Swedish researchers suggest that it's not possible to be fat but fit. (iStock)

A new study by Swedish researchers finds it's not possible to be "fat and fit." Instead they are suggesting those who are obese but exercise regularly are likely to die before those who are slim and unfit. 

The study of 1.3 million men looked at their aerobic fitness levels at age 18 and tracked the men for 30 years. 

The researchers found that obese men with high levels of aerobic fitness were 30 per cent more likely to die prematurely, compared to those who were skinny but unfit.

CBC's medical columnist Dr. Peter Lin says even though physical activity is important, it cannot get rid of all the risks associated with obesity. 

"Bottom line is we cannot say that fat is the thing that kills you," he said.

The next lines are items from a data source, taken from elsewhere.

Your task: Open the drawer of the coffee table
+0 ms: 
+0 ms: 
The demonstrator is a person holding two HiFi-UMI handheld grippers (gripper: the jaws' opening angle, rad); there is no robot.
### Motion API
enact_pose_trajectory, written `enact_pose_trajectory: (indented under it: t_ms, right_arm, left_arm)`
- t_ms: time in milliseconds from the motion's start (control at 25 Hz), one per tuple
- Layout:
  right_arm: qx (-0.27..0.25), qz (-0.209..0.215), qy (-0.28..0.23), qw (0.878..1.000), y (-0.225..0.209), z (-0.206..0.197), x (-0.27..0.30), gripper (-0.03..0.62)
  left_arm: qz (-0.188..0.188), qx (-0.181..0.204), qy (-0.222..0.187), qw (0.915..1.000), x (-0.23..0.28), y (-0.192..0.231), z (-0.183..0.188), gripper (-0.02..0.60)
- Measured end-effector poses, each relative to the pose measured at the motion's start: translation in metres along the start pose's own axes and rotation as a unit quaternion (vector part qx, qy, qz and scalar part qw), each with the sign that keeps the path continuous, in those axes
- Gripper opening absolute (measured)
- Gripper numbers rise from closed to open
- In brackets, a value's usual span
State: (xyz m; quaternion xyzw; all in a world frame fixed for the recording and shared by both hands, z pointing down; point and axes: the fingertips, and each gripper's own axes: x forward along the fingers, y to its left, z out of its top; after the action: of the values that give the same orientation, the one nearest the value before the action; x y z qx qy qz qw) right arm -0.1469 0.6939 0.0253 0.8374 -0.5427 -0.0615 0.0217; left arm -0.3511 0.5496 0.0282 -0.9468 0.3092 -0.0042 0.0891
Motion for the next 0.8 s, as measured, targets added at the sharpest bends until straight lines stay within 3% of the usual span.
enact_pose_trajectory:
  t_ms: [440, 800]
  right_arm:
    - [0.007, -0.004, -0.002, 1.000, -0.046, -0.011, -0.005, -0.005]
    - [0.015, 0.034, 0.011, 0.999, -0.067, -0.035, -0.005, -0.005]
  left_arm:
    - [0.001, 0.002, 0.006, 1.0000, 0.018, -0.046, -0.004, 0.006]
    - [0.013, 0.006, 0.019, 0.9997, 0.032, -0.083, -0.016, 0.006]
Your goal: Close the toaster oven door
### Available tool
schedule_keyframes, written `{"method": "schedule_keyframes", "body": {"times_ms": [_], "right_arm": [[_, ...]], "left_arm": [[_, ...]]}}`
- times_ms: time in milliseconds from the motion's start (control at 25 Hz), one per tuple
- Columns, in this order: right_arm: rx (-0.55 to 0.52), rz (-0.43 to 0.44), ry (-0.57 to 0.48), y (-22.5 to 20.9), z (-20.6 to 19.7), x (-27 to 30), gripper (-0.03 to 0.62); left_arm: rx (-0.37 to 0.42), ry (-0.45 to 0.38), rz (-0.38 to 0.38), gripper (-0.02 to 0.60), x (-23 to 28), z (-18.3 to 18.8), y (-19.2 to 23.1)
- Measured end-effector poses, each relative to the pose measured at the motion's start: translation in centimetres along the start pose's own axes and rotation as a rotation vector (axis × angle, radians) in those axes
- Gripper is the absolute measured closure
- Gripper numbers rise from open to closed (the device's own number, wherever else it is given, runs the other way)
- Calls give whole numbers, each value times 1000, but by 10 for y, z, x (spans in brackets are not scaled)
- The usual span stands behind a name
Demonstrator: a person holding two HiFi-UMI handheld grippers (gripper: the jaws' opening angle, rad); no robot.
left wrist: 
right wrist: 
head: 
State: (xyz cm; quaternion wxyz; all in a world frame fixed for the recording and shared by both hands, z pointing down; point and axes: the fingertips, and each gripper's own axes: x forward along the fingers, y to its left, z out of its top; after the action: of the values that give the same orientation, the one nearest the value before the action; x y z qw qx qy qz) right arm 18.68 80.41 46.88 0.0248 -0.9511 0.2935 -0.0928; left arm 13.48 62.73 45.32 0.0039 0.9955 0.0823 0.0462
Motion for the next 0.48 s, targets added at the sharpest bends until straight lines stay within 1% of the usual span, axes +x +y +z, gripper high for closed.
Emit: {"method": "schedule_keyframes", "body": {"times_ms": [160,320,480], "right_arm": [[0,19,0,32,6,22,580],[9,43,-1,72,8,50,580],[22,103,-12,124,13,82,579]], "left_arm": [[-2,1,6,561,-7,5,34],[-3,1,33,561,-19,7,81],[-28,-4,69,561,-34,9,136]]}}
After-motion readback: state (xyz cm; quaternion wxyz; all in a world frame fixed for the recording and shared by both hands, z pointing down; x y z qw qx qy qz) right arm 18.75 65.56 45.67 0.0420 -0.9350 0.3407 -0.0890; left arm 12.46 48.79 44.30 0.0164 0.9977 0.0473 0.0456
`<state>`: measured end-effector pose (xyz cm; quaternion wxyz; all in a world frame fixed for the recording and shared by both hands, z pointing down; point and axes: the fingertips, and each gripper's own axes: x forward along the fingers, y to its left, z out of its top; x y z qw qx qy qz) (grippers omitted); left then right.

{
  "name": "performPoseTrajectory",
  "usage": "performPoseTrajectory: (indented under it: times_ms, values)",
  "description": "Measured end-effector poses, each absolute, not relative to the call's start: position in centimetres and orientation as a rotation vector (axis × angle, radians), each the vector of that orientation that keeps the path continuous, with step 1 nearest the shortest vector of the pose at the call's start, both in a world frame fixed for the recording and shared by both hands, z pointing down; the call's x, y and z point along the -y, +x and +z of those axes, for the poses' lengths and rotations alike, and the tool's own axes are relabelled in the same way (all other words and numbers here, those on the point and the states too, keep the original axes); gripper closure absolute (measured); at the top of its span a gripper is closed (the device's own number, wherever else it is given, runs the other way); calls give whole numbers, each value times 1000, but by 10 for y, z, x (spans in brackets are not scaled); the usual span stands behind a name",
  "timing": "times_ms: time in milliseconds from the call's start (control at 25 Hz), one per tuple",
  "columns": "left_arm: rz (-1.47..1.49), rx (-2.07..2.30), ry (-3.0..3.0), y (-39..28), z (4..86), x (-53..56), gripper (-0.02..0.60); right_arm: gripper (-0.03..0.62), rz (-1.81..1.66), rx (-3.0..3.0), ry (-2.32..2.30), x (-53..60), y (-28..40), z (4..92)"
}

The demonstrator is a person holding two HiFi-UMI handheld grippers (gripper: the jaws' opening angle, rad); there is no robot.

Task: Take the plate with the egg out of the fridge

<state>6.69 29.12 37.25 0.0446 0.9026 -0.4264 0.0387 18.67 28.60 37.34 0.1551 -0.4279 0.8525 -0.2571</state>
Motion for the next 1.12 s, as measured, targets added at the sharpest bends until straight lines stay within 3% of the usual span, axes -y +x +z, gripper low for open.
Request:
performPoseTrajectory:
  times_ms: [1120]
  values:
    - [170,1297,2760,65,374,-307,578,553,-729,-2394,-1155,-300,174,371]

"Patients that are overweight, they tend to have higher blood pressure, they tend to have higher cholesterol, they have higher sugars so more diabetes. So all of those things can contribute to having problems," he said.

Dr. Lin says the study is not comprehensive because it only looks at fitness levels of the recruits at 18 years of age. It also doesn't look at women or where the fat is. 

"We didn't think it was important back then," he said. "But that kind of fat that is inside your belly is the one that is making these hormones to have high-blood pressure and those kind of things."

Dr. Lin's takeaway from the study is to take small steps to stay at a normal weight and stay fit.